Sunday, March 16, 2008


A five-month-long Associated Press investigation has found pharmaceutical drugs in the drinking water supplies of 24 major metropolitan areas from Southern California to New York City, which provide water to 41 million Americans. In Philadelphia, the 56 drugs found in the drinking water included "medicines for pain, infection, high cholesterol, asthma, epilepsy, mental illness and heart problems," according to the AP coverage. Only Albuquerque, N.M., Austin, Texas, and Virginia Beach, Va. had clear results. That's good news for them, although it's unclear how many drugs they may have tested for.

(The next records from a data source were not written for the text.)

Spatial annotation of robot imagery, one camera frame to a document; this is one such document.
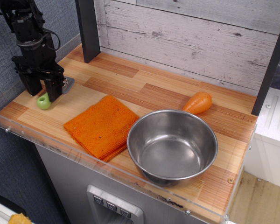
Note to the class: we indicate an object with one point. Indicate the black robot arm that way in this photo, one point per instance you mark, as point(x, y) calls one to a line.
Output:
point(24, 19)

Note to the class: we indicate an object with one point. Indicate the green handled grey spatula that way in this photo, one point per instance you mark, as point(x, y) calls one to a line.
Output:
point(43, 102)

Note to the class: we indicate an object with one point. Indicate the grey toy fridge cabinet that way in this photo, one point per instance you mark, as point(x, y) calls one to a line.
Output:
point(84, 193)

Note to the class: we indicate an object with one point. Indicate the white toy sink counter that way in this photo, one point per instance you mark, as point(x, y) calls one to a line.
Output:
point(263, 155)

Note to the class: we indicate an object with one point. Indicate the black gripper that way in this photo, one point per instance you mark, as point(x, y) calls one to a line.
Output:
point(39, 58)

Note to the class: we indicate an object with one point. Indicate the yellow object bottom left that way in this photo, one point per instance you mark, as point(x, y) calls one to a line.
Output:
point(19, 219)

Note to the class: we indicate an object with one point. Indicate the orange toy carrot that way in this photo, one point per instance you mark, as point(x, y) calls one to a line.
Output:
point(198, 103)

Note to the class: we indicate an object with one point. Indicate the dark vertical post left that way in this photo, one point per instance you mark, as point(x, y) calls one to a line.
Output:
point(88, 29)

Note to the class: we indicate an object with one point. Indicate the dark vertical post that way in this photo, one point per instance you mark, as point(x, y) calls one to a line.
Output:
point(88, 29)
point(268, 77)

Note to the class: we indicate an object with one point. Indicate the clear acrylic guard rail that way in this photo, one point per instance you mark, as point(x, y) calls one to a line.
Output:
point(84, 154)

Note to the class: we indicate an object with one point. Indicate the stainless steel bowl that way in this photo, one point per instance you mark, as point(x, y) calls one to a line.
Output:
point(172, 148)

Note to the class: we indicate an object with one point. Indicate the dark vertical post right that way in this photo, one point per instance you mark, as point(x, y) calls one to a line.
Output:
point(268, 77)

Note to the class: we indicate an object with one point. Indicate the silver dispenser button panel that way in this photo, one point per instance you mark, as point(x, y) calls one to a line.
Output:
point(109, 209)

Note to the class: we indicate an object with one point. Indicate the orange folded towel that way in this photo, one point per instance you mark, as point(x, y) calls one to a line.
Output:
point(103, 128)

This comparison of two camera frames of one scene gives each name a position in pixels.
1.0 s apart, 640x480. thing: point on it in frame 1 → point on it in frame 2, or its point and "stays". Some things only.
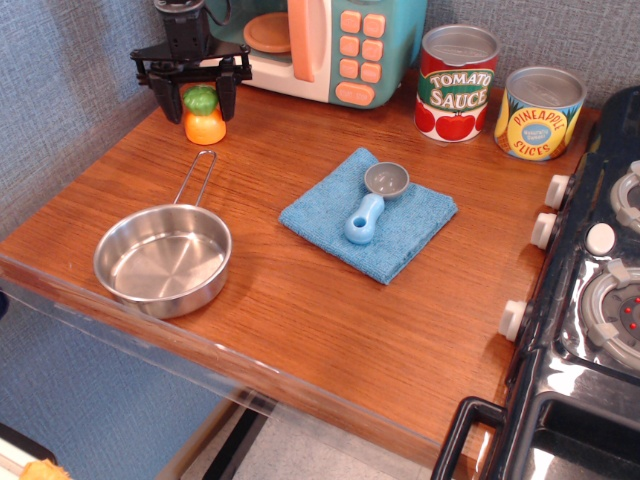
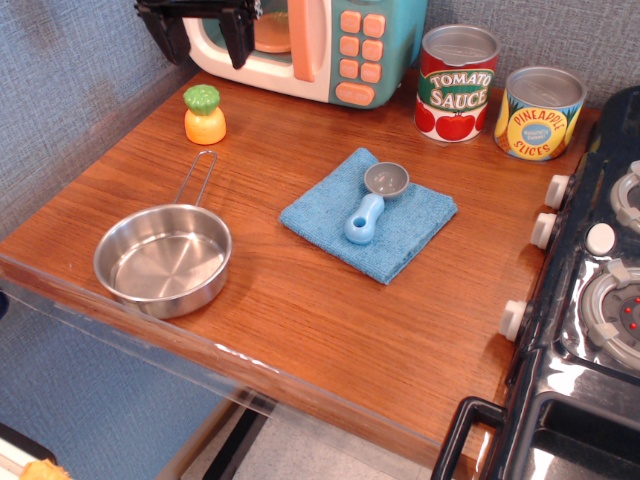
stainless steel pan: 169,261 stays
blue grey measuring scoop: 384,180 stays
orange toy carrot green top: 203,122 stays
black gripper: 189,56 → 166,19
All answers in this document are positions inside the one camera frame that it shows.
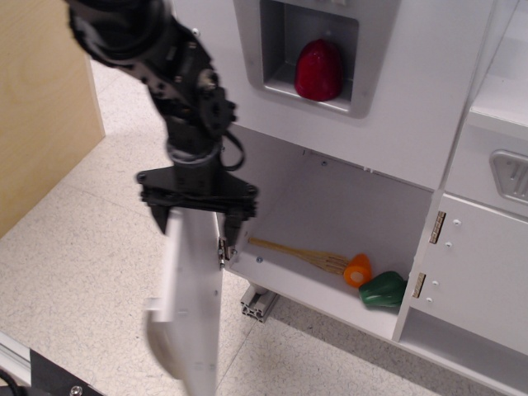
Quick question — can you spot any plywood panel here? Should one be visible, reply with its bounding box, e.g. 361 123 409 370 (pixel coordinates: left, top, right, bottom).
1 1 105 234

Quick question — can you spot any black cable on floor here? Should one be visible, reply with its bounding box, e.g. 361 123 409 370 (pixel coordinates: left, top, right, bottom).
0 368 21 396

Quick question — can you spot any green toy pepper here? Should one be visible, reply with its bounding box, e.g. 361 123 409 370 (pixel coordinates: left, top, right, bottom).
359 271 408 308

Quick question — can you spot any red toy pepper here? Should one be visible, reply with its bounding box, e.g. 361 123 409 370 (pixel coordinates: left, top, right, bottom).
294 39 343 101

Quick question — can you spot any grey oven vent panel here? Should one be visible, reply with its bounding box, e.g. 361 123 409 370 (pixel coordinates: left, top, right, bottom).
490 149 527 205

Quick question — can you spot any white toy kitchen cabinet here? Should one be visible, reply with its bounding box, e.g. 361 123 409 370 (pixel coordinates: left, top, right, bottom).
175 1 527 395

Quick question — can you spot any wooden fork spatula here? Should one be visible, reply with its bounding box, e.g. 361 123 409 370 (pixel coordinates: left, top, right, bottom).
248 238 350 275

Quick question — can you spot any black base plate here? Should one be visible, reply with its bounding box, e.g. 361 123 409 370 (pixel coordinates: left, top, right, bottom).
30 349 103 396

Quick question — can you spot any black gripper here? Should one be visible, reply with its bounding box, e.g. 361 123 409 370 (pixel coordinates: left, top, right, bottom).
136 162 258 248

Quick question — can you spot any white low fridge door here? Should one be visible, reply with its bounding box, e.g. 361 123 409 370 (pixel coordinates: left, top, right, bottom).
157 208 223 395

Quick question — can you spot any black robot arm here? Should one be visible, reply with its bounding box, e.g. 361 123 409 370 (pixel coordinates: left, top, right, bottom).
67 1 258 248

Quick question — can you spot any grey fridge door handle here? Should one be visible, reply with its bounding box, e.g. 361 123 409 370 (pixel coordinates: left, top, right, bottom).
144 298 184 380

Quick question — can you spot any aluminium extrusion foot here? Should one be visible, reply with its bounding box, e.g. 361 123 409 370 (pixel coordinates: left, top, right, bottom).
240 284 280 323

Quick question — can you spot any orange toy carrot piece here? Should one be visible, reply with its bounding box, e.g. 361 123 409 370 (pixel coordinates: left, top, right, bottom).
343 253 372 288

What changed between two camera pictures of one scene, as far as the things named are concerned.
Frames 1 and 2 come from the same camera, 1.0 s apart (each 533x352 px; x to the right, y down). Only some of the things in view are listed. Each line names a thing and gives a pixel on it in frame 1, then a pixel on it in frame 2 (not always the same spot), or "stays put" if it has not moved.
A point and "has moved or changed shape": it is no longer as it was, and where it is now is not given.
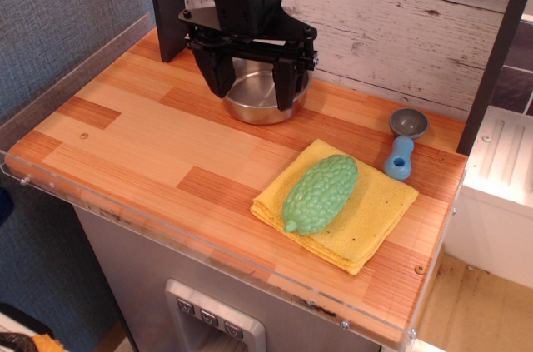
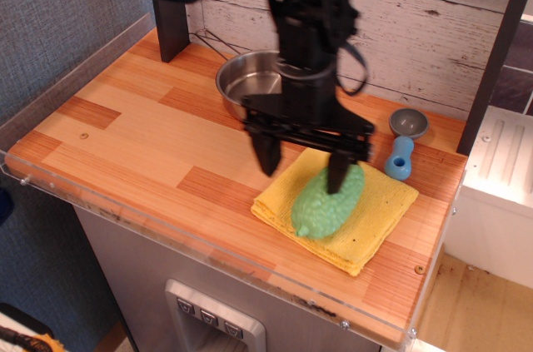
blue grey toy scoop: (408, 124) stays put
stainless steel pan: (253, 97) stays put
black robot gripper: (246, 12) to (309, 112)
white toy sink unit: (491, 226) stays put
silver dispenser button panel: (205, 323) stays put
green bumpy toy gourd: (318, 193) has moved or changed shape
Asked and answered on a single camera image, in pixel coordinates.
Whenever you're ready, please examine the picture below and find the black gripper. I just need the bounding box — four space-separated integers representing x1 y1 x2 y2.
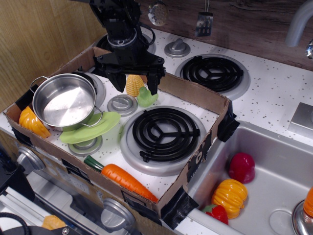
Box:
94 43 166 95

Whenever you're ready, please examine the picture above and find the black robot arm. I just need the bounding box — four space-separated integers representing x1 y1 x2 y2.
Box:
86 0 166 95

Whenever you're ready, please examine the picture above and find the stainless steel pot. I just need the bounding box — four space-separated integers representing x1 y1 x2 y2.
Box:
32 73 103 131

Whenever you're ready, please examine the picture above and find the yellow toy corn cob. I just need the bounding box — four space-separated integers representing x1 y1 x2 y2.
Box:
126 74 144 97

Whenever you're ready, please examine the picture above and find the silver centre stove knob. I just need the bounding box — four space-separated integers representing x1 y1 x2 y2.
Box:
107 94 138 117

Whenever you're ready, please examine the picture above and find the silver stove knob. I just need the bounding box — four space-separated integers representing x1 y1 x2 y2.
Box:
164 38 191 58
68 136 103 157
107 94 138 117

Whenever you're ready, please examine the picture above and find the silver back stove knob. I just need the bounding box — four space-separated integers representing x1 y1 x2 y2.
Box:
164 38 191 58

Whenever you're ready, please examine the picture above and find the light green plastic plate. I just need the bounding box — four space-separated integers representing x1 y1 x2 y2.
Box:
59 112 121 144

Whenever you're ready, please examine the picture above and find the front right black burner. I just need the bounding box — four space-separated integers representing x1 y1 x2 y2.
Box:
120 106 206 177

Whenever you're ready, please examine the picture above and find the hanging metal strainer spoon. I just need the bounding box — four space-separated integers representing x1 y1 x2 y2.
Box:
148 0 169 26

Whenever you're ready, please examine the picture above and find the silver front stove knob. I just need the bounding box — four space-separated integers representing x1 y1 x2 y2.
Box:
68 136 103 157

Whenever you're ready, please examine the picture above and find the hanging metal spatula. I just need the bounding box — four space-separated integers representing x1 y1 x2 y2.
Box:
195 0 213 37

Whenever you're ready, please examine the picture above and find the back right black burner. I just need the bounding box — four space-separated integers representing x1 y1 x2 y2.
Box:
175 54 250 100

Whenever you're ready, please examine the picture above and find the orange toy carrot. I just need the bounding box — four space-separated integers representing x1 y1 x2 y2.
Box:
84 155 158 203

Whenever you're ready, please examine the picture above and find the yellow toy pepper in fence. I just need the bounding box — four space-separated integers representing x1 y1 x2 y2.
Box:
19 106 51 139

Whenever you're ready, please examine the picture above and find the silver oven knob left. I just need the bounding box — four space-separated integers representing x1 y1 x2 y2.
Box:
17 146 45 174

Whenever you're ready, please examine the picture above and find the silver oven knob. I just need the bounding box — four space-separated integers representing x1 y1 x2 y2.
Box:
100 198 135 233
17 146 45 174

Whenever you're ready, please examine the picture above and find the silver oven knob right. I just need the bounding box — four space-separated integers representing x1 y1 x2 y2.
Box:
100 198 135 233

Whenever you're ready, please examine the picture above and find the dark red toy vegetable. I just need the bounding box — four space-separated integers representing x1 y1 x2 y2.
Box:
228 152 255 184

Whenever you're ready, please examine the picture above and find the yellow toy pumpkin in sink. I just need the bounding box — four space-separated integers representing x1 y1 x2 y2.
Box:
211 179 248 219

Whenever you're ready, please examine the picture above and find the red toy strawberry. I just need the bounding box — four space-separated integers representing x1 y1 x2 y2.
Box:
202 204 228 225

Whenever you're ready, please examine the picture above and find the orange toy bottom left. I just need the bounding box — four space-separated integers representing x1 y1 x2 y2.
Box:
41 215 66 230

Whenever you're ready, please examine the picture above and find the stainless steel sink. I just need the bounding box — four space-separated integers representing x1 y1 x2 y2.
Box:
188 121 313 235

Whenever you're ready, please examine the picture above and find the silver faucet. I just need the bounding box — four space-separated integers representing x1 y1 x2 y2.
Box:
285 0 313 47

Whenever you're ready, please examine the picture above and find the orange toy at sink edge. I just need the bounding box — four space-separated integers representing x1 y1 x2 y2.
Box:
303 187 313 217

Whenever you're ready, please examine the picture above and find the silver faucet base plate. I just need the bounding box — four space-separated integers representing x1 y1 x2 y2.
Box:
288 102 313 139

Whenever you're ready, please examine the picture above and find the silver faucet handle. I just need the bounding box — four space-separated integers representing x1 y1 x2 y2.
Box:
305 40 313 59

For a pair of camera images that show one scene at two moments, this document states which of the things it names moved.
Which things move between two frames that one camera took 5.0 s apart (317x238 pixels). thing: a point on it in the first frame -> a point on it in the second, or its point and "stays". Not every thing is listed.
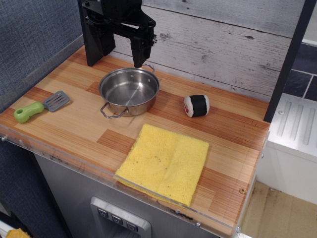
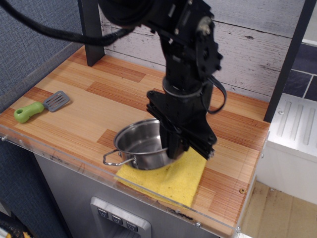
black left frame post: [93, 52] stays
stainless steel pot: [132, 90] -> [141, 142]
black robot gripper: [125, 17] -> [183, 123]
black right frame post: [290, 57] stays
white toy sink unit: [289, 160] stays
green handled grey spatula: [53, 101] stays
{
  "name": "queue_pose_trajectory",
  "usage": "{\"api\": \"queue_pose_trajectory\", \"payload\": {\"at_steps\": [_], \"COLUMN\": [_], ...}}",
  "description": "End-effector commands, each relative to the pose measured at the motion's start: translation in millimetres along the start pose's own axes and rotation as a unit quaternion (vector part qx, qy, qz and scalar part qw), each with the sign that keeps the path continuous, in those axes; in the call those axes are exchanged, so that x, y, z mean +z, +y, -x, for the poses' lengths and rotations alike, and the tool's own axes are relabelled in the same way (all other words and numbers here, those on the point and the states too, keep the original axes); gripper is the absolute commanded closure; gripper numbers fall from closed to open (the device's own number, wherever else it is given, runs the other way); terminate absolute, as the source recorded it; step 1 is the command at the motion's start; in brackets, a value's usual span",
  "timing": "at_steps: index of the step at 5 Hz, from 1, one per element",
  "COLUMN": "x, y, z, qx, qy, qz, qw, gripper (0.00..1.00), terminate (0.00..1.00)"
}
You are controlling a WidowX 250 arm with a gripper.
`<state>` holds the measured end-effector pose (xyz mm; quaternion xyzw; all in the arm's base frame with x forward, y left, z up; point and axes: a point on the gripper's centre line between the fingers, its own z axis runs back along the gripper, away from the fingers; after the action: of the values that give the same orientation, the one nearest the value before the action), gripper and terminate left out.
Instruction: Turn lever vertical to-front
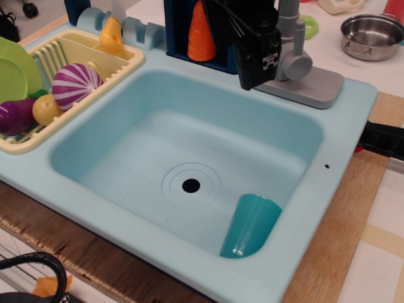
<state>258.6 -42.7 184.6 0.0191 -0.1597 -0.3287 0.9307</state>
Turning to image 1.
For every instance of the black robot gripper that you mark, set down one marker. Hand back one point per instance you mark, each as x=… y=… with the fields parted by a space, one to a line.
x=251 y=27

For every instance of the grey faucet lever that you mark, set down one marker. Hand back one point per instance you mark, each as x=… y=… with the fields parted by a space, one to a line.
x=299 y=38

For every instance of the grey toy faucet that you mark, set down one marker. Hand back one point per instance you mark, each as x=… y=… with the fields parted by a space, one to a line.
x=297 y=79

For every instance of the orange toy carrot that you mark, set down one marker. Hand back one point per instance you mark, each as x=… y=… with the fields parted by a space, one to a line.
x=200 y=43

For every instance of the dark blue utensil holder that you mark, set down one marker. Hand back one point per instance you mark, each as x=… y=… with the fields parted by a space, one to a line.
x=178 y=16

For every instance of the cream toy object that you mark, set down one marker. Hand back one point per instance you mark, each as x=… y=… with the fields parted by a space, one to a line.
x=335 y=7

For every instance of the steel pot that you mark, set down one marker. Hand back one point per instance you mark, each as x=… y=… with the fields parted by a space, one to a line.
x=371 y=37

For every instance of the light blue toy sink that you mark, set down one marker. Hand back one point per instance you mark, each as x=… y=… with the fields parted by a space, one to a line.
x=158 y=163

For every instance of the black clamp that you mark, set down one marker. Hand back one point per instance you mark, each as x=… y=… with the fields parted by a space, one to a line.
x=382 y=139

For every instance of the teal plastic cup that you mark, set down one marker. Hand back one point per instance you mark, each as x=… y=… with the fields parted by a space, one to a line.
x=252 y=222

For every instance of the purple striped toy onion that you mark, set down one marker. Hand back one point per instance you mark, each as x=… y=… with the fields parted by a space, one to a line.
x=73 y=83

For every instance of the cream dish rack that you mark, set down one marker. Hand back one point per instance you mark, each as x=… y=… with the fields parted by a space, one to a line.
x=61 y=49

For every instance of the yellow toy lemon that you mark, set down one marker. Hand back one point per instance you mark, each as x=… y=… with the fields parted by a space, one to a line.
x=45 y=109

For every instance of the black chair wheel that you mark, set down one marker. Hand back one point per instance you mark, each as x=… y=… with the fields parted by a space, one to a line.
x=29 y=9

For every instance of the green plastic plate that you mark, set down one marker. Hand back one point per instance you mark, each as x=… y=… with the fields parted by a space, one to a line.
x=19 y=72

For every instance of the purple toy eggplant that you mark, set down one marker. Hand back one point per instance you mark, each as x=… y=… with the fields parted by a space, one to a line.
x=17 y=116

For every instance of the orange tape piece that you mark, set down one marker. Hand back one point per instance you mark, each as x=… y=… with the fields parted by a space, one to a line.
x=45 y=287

And it's not only medications given to people that are a concern. Cattle receive a slow-release anabolic steroid to help them bulk up like weightlifters. Ten percent of that steroid passes through the animal and can wind up in waterways where downstream fish, such as fathead minnows in Nebraska, show increased steroid levels and physical changes.

So what can you do? Bottled water isn't the answer, because steps generally aren't taken to remove pharmaceuticals from it either. Expensive reverse osmosis filters may help remove drugs, but given that this is a long-term rather than an immediate threat, working to keep pharmaceutical drugs from reaching waterways is our best bet. When disposing of drugs, avoid flushing them down the toilet unless specifically directed to by your physician. The U.S. Fish and Wildlife Service and the American Pharmacists Association recommend the following disposal methods:

Pour pills into a plastic bag before crushing to prevent airborne particles.
Pour liquid medications into a plastic bag. (Birth control patches may be folded over and disposed of in the garbage.)
Mix kitty litter or coffee grounds in the plastic bag containing the medication.
Seal the plastic bag to reduce the risk of potential poisoning.
Place sealed plastic bag in household trash for disposal.
Remove and destroy all identifying personal information (on the prescription label) from the medication container.
Recycle empty medication container as allowed in the local recycling area or throw it in the trash.

Remember: Don't hold onto excess pills once you're finished taking them.